In the early to mid 1980s, budget deficits in New Brunswick were consistently in the two to three percent of GDP range.  Now it is around 1.4 percent of GDP.

Having said that it is still a big problem because there is no real pathway to eliminate it.  As I pointed out last week, the relative reduction in federal transfer payments to New Brunswick is essentially the same as the provincial deficit and there is no chance of the feds re-establishing the previous level.

So where do we get $500 million?

Every percentage point of HST increase is supposed to generate around $125 million in new tax revenue.  So you would need to increase the HST by four points to 17 percent to get there that way.  That won’t happen.

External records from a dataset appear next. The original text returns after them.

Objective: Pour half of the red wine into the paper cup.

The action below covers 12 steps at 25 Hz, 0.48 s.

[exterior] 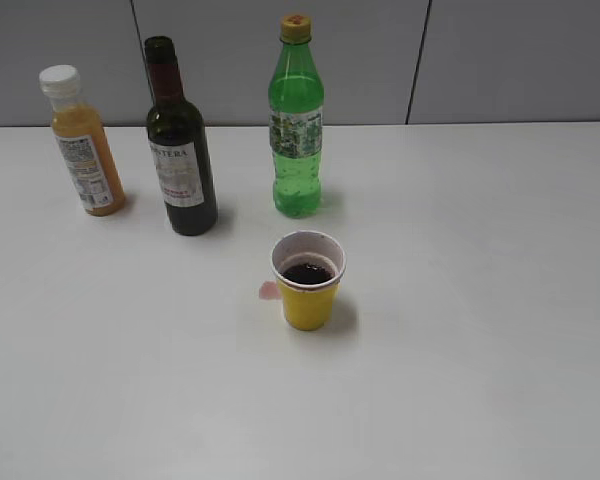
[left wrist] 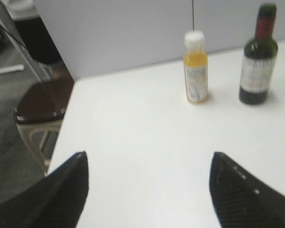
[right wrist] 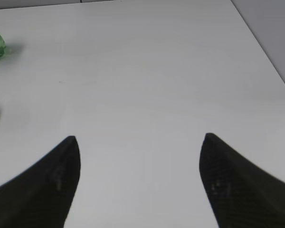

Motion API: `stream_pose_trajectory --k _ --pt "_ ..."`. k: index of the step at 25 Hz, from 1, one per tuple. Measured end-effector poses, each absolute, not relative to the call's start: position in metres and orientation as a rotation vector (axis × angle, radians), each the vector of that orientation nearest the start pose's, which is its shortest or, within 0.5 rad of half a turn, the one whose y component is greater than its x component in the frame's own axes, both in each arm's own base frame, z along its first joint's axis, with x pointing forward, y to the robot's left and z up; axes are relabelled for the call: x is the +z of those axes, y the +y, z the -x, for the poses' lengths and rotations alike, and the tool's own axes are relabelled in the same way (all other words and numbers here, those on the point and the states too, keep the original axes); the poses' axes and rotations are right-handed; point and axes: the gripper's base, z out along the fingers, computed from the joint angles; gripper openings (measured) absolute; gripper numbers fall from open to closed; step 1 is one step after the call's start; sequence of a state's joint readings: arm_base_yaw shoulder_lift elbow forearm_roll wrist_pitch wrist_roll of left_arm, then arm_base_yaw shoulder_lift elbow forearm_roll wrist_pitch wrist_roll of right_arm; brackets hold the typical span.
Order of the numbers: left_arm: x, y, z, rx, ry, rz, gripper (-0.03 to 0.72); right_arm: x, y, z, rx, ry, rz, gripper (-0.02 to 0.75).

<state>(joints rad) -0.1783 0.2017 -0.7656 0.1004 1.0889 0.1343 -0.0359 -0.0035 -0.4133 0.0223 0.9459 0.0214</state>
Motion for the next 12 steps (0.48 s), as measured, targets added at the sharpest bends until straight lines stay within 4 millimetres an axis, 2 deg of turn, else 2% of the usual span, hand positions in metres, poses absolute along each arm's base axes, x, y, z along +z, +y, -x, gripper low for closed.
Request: stream_pose_trajectory --k 3,7,12 --pt "0.344 0.003 0.010 0.019 2.054 -0.361 0.596 0.262 0.001 -0.009 0.017 2.012 -0.059 0.589" --pt "0.335 0.002 0.022 -0.026 2.026 -0.378 0.593 0.262 0.001 -0.009 0.017 2.012 -0.059 0.589" --pt "0.299 0.002 0.026 -0.018 2.049 -0.396 0.591 0.262 0.001 -0.009 0.017 2.012 -0.059 0.589"
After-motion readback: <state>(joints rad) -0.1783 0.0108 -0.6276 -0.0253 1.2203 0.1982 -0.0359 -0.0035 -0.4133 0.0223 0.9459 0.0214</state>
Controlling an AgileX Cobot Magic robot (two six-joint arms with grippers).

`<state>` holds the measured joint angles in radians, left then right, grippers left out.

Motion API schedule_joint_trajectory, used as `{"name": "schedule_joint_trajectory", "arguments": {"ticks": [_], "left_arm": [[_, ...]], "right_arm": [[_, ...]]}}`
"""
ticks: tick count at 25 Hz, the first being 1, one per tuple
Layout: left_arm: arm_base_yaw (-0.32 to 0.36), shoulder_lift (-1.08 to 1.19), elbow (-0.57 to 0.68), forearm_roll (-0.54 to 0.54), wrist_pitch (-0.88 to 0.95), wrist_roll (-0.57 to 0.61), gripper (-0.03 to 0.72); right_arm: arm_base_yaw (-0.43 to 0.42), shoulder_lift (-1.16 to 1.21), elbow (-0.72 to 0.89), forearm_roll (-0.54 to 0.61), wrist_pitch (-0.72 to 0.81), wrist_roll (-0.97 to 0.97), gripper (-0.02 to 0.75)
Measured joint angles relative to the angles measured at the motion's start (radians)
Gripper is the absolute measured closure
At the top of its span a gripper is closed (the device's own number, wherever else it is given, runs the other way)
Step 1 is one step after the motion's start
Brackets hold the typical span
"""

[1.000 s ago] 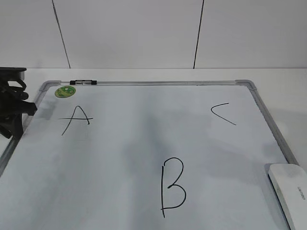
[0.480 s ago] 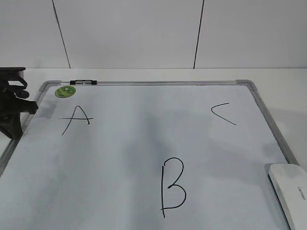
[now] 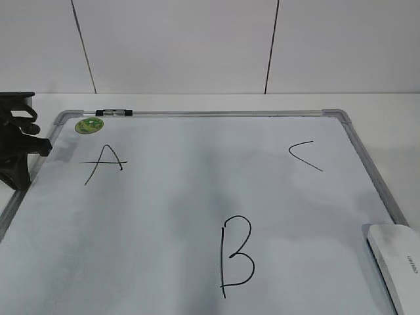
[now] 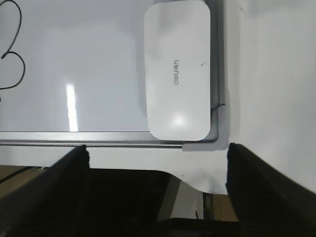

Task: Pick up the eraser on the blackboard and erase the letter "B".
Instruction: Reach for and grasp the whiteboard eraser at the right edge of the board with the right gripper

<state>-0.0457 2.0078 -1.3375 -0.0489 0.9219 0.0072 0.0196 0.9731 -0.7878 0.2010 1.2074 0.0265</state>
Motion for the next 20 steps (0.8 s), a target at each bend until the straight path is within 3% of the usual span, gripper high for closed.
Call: {"name": "schedule_joint_trajectory", "arguments": {"ticks": [20], "left_arm": [[0.000, 0.000, 0.000, 0.000, 0.002, 0.000, 0.669]], "right_arm": [[0.002, 0.428, -0.002, 0.011, -0.187, -0.066, 0.070]]}}
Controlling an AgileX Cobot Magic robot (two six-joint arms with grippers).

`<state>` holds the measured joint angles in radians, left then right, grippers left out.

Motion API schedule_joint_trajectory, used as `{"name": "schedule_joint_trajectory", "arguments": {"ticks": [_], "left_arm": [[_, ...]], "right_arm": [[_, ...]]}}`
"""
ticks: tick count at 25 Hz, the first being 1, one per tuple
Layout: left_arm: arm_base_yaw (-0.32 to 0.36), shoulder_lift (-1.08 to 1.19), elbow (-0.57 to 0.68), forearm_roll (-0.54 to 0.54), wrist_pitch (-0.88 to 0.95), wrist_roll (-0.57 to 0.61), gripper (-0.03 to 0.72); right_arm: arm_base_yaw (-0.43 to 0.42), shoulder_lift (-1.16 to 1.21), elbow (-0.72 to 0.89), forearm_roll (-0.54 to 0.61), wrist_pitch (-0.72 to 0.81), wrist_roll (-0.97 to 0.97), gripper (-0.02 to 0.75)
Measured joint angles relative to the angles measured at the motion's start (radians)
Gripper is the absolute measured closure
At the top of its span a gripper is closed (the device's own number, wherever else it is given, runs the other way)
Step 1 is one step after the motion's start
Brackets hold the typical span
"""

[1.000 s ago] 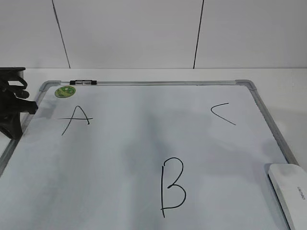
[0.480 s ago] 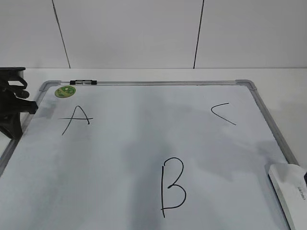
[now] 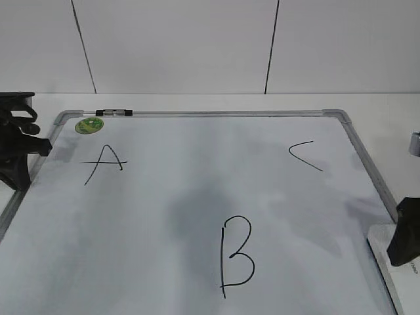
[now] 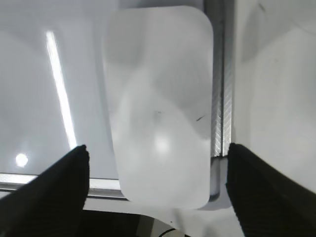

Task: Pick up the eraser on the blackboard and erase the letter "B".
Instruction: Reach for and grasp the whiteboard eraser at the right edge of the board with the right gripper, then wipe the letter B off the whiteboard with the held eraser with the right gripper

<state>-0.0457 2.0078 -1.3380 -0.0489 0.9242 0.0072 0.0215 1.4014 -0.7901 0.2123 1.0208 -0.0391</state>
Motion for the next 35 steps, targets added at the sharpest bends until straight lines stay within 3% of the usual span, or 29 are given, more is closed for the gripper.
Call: {"name": "schedule_joint_trajectory", "arguments": {"ticks": [24, 30, 35], "left_arm": [[0.000, 0.000, 0.000, 0.000, 0.000, 0.000, 0.669], [0.000, 0.000, 0.000, 0.000, 0.000, 0.000, 0.669], [0.000, 0.000, 0.000, 0.000, 0.000, 0.000, 0.669]], "right_arm": [[0.054, 0.167, -0.002, -0.013, -0.079, -0.026, 0.076], [0.054, 0.168, -0.002, -0.032, -0.080, -0.026, 0.172], [0.057, 0.168, -0.004, -0.044, -0.078, -0.026, 0.201]]}}
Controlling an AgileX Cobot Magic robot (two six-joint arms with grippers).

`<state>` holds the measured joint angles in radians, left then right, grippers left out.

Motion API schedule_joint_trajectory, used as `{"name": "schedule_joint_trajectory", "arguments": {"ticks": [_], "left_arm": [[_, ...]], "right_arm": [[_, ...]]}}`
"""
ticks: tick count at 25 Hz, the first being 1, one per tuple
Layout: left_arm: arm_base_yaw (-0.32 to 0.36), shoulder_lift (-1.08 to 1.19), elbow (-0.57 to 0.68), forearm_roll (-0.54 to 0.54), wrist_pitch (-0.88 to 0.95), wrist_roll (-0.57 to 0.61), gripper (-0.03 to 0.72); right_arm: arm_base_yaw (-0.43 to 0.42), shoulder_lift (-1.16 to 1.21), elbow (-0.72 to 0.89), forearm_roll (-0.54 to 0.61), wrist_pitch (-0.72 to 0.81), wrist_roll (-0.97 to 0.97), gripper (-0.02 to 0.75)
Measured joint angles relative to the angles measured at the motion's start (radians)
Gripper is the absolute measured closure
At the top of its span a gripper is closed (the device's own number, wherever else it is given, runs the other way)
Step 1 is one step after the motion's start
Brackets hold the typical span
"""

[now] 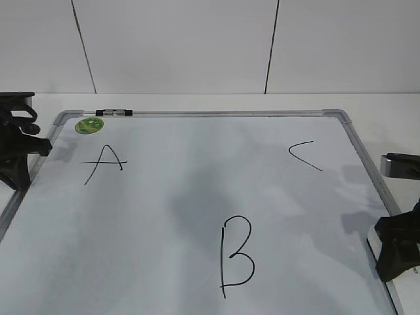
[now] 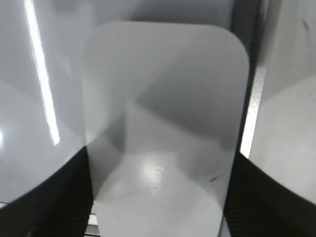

You can tweak up personal income tax rates but that will only bring in modest revenue and we already have above average rates in New Brunswick.

You could jack up corporate income taxes but you would have to nearly triple the total amount collected if you wanted to eliminate the deficit solely on the backs of those corporate scoundrels.

If you don’t want to raise taxes, you could try to cut $500 million out of spending.  Good luck with that.  In the McKenna years from 1992 to 1997 program expenditure increases averaged only 1 percent per year.  Good luck to any government attempting that circa 2013.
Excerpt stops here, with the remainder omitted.